Needed from the data below: every line from the one with "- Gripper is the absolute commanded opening" up to and including the one with "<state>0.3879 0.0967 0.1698", repeated exactly and with nothing else.

DATA:
......

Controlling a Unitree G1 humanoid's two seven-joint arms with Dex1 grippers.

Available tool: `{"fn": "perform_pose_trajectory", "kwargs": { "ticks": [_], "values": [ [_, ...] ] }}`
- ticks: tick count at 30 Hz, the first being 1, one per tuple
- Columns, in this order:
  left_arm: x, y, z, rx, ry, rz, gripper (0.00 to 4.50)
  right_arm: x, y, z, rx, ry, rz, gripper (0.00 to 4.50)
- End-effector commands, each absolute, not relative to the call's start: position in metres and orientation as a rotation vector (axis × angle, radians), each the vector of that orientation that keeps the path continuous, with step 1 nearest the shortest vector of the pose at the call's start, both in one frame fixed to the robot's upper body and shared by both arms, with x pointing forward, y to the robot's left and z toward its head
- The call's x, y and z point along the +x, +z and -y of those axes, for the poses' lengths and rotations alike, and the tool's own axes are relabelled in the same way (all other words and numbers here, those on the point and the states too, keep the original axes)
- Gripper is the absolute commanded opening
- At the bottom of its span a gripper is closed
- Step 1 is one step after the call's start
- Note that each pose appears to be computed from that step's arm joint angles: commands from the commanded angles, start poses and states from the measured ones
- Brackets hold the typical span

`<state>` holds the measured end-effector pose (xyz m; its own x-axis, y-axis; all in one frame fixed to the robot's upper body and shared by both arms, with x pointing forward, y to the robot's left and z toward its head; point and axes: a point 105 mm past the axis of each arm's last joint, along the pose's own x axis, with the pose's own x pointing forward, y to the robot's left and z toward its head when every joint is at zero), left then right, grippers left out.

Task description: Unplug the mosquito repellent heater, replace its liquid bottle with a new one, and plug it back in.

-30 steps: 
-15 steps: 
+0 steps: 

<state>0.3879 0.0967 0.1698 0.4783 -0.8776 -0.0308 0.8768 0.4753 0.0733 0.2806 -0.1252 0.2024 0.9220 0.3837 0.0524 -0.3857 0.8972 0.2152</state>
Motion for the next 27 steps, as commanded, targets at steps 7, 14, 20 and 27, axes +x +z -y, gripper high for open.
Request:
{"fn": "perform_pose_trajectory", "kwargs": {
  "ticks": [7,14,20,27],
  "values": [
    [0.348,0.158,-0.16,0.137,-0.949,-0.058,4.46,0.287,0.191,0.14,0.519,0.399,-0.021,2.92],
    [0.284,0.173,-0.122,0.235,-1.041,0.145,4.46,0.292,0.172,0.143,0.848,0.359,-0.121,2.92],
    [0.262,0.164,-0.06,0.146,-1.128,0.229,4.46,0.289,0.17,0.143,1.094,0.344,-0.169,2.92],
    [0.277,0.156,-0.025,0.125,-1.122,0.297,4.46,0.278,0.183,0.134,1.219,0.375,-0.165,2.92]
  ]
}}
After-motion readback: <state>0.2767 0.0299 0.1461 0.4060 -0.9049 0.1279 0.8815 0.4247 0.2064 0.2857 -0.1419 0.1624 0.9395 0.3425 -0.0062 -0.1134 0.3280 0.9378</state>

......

RESULT FOR THIS EXERCISE:
- Gripper is the absolute commanded opening
- At the bottom of its span a gripper is closed
- Step 1 is one step after the call's start
- Note that each pose appears to be computed from that step's arm joint angles: commands from the commanded angles, start poses and states from the measured ones
- Brackets hold the typical span

`<state>` holds the measured end-effector pose (xyz m; its own x-axis, y-axis; all in one frame fixed to the robot's upper body and shared by both arms, with x pointing forward, y to the robot's left and z toward its head; point and axes: a point 105 mm past the axis of each arm's last joint, along the pose's own x axis, with the pose's own x pointing forward, y to the robot's left and z toward its head when every joint is at zero), left then right, grippers left out.

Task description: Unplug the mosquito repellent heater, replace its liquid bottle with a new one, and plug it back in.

-30 steps: 
-15 steps: 
+0 steps: 

<state>0.3879 0.0967 0.1698 0.4783 -0.8776 -0.0308 0.8768 0.4753 0.0733 0.2806 -0.1252 0.2024 0.9220 0.3837 0.0524 -0.3857 0.8972 0.2152</state>

This answer is finished.